Número de eleitores que não votam pode, afinal, estar a ser inflacionado, em grande parte devido aos emigrantes que escolheram não alterar a morada do cartão de cidadão, não sendo, por isso, incluídos no recenseamento automático, pelo que continuam a constar nos cadernos eleitorais dos concelhos onde residiam.
Afinal, a abstenção em Portugal pode não ser tão elevada como se pensa. O jornal Público dedicou-se a a auscultar especialistas em Ciência Política e, na sua edição de hoje, concluiu-se que, por diversos fatores, os números apresentados de forma sucessiva nas noites eleitorais podem não estar assim tão próximos da realidade.
Primeiramente, a diferença entre eleitores recenseados (9,3 milhões de pessoas) e a população residente com idade para votar (8,6 milhões de pessoas). Esta diferença foi, segundo os especialistas, especialmente gritante nas eleições legislativas de 2019, cuja abstenção ultrapassou os 51,43%. Nesse ato eleitoral, caso fosse retirada da equação a abstenção correspondente à população portuguesa residente no estrangeiro, que corresponde a 90%, o número de abstenção no território nacional baixaria para 45% ou 46%.
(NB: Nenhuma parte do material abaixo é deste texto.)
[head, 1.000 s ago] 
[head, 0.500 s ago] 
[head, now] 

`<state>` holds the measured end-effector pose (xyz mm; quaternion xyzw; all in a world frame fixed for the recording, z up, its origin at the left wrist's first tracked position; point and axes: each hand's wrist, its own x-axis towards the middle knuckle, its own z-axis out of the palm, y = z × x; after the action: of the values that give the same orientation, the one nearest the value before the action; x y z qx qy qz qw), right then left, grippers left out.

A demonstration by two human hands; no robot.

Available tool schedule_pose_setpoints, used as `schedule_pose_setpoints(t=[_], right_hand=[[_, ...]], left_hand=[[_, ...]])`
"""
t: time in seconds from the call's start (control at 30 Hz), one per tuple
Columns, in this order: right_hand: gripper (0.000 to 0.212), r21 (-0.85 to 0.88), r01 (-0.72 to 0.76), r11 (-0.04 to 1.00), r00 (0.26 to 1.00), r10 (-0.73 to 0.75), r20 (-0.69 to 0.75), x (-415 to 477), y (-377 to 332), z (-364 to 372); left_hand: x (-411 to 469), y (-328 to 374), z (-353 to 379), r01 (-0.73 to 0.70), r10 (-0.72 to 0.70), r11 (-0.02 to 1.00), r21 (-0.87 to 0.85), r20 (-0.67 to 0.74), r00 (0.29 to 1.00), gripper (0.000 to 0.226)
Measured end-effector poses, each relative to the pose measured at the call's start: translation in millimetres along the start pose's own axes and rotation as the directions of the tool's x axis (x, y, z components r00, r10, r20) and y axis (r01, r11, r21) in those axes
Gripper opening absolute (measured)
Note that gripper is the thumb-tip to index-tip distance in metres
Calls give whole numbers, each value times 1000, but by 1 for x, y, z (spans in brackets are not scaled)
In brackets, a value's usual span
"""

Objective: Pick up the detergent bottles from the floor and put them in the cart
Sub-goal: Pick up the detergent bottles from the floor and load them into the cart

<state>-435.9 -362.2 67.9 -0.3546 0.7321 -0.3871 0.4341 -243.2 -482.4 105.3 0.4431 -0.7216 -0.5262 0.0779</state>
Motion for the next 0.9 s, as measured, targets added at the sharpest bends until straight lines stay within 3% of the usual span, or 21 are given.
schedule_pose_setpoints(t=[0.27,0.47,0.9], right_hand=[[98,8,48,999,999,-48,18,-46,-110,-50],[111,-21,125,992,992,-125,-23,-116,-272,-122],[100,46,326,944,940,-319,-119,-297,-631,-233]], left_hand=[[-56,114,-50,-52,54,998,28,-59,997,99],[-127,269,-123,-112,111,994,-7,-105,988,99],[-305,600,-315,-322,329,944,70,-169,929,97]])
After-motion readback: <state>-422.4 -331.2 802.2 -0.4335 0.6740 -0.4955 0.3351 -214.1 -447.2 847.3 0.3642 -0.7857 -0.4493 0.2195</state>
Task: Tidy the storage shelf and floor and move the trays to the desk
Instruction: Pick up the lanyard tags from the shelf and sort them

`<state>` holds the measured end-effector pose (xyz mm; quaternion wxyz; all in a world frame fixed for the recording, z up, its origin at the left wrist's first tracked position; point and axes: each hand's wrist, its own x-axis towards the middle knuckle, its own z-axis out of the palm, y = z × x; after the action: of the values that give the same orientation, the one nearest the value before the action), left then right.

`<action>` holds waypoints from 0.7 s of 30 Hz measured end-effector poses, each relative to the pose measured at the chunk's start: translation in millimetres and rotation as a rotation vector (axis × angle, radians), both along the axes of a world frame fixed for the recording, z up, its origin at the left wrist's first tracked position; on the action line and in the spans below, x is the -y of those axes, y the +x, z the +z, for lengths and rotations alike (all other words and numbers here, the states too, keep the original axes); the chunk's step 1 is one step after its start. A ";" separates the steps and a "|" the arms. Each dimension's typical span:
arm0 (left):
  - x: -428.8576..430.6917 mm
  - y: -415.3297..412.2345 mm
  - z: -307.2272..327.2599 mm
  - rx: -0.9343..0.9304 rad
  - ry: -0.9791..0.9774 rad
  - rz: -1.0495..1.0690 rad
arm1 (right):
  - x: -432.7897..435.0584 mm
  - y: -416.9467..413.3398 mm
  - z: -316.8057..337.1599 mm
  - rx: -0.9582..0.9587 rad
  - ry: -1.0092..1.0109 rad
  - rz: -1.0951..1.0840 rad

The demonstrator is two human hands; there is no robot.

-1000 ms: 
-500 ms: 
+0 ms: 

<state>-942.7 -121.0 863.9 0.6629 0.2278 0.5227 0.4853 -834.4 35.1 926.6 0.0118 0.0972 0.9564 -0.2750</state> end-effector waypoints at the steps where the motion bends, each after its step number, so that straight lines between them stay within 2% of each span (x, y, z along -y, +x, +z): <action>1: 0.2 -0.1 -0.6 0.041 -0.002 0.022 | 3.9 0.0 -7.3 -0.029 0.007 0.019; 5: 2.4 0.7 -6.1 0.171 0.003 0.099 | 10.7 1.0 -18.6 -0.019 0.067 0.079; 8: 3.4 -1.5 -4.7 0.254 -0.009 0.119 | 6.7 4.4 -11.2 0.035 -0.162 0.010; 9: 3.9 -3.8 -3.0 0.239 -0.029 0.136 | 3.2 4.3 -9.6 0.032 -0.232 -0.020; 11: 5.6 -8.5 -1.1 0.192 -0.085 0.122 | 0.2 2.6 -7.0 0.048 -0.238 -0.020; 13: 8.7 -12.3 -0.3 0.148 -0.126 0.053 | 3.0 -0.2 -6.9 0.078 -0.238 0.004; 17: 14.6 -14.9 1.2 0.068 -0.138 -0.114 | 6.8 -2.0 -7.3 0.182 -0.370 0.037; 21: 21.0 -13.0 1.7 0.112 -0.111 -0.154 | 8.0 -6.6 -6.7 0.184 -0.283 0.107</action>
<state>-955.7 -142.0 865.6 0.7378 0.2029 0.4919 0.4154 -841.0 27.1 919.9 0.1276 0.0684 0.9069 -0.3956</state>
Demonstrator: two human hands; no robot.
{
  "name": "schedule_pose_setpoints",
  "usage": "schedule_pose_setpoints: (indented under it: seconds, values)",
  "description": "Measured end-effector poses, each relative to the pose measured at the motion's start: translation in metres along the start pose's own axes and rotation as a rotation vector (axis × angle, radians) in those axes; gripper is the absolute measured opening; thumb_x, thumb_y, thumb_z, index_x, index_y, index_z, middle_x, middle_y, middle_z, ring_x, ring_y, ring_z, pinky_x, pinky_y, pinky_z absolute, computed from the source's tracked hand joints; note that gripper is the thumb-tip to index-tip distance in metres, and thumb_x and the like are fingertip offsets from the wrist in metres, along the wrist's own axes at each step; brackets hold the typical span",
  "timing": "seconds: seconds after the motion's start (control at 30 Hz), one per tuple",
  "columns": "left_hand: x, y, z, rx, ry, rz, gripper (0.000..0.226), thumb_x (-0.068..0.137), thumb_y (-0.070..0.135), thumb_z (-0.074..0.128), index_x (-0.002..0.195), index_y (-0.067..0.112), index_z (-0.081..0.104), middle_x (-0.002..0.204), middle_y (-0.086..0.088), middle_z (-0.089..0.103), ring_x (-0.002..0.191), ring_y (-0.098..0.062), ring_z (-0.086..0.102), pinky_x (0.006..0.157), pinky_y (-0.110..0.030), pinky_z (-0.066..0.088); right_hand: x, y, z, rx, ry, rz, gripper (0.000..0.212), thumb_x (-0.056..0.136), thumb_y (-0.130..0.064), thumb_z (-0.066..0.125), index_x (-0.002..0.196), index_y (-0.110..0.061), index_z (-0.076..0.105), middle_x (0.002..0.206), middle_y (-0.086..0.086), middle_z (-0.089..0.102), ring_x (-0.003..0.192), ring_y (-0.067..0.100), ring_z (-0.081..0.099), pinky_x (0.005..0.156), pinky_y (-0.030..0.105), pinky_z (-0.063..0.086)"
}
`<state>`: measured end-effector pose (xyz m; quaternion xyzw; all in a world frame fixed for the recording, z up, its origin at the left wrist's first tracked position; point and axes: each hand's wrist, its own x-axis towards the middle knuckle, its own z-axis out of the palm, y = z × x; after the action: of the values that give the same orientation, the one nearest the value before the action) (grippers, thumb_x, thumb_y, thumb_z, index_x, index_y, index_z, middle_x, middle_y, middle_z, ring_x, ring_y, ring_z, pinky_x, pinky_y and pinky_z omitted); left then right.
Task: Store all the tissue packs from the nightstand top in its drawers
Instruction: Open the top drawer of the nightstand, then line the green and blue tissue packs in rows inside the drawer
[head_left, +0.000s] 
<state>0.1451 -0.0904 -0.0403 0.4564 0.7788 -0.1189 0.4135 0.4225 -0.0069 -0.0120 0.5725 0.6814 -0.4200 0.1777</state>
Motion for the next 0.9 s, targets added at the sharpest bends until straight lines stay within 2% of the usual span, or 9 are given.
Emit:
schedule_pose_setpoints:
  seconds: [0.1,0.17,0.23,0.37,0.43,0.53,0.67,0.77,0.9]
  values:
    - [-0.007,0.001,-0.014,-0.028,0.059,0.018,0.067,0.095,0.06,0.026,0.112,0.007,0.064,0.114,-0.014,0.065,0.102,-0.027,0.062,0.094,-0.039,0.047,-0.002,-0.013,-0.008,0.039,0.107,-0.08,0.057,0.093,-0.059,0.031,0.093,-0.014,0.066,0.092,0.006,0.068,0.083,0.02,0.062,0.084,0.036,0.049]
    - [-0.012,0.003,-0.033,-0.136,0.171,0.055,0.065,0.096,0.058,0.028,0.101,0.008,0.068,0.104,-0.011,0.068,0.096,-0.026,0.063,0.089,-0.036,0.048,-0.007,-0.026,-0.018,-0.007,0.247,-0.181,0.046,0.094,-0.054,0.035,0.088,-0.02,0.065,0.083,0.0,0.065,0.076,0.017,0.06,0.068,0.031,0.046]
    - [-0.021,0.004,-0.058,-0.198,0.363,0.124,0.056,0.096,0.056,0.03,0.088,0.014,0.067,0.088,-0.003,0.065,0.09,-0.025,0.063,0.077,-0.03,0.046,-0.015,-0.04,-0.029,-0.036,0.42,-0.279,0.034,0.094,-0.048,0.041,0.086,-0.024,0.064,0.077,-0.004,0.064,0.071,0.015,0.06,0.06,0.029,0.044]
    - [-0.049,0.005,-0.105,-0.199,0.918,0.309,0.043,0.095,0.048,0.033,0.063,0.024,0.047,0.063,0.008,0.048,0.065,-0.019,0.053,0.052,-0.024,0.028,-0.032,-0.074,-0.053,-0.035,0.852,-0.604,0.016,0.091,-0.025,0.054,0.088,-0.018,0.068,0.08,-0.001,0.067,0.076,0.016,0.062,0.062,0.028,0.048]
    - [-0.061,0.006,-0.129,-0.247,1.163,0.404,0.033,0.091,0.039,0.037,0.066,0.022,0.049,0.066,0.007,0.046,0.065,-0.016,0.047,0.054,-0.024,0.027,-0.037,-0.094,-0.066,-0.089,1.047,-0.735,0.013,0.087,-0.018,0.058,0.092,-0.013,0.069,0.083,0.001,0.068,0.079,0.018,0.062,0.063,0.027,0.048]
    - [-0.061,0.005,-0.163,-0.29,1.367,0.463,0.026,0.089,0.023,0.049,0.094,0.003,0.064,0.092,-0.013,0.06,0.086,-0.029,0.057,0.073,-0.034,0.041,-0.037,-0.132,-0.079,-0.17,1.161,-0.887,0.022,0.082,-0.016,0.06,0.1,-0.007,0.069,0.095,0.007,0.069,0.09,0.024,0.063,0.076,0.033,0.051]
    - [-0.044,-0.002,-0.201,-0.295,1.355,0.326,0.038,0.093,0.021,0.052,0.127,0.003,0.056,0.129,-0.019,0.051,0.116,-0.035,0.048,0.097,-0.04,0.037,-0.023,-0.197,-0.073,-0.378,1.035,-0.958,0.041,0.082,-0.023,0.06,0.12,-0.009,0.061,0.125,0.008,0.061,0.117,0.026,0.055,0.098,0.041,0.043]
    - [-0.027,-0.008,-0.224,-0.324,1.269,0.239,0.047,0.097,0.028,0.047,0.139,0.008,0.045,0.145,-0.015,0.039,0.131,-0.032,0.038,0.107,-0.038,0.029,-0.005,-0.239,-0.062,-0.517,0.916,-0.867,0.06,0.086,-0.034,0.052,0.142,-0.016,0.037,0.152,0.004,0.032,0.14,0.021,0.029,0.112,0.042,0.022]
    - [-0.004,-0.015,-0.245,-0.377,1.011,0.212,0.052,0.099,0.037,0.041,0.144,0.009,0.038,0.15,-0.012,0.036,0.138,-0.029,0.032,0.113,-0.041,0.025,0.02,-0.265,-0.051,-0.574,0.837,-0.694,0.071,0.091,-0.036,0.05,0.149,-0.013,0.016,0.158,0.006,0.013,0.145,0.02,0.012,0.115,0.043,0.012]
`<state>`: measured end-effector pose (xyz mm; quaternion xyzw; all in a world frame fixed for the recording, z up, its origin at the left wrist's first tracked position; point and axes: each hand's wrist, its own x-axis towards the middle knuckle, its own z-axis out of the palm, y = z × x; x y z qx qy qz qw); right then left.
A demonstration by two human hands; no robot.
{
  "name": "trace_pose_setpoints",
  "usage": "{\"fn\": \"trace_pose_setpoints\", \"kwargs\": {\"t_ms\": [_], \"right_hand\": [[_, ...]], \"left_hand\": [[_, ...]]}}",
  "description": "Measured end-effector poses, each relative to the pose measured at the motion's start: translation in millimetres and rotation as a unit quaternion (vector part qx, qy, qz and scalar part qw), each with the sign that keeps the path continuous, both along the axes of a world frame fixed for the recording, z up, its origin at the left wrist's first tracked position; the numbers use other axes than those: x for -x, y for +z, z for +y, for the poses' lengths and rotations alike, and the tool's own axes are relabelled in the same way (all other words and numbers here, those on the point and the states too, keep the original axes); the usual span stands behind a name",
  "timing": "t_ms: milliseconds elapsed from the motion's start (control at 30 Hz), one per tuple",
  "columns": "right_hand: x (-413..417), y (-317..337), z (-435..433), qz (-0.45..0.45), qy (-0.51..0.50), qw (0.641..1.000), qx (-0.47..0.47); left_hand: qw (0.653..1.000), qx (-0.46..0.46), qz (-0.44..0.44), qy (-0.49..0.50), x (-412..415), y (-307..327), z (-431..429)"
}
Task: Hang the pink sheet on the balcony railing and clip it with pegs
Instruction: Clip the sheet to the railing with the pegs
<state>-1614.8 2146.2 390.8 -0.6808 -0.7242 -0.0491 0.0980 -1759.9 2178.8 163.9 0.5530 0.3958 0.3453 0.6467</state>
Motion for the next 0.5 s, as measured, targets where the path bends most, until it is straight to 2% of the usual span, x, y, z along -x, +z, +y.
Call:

Aquando da alteração legislativa de 2018, na qual foi introduzido o recenseamento automático, mais de 1,4 milhões de eleitores foram acrescentados aos cadernos eleitorais, sendo contabilizados os seus nomes para eleições legislativas e presidenciais — nas autárquicas só podem votar os residentes em território nacional. Pelo que assim se explica a diferença de eleitores nas eleições presidenciais (10,8 milhões) e autárquicas (9,3 milhões).
Ainda a propósito das eleições autárquicas, o facto de muitos emigrantes não alterarem a sua morada faz com que ainda constem nos cadernos eleitorais, apesar de já não estarem elegíveis para votar — o que também contribuiu para números mais elevados da abstenção, ou seja, mais um fator a ter em consideração quando se avança com números referentes ao abstencionismo que, na realidade, pode não ser tão real como se pensava.
Como não alteram a morada, estes eleitores, para além de serem incluídos nos cadernos eleitorais para as eleições autárquicas, integram, nas eleições legislativas e presidenciais. também os valores de abstenção em território nacional, quando, na realidade, deveriam ser incluídos nos números de abstenção relativos aos círculos da emigração.
Finalmente, um terceiro fator que dever ser tido em conta, apesar de há muito ser conhecido das autoridades oficiais, é o dos “eleitores fantasmas“, ou seja, pessoas que já não se encontram vivas mas que tal facto ainda não foi comunicado às conservatórias do Registo Civil — apesar de a Secretaria-Geral da Administração Interna (SGMAI) garantir que estes se tratam de casos “residuais“.
De forma a terminar com os valores de abstenção que não correspondem à realidade, os especialistas ouvidos sugerem uma revisão do regime jurídico do recenseamento eleitoral, com a limitação ao voto dos emigrantes a surgir logo no topo de medidas que devem ser introduzidas, defendem.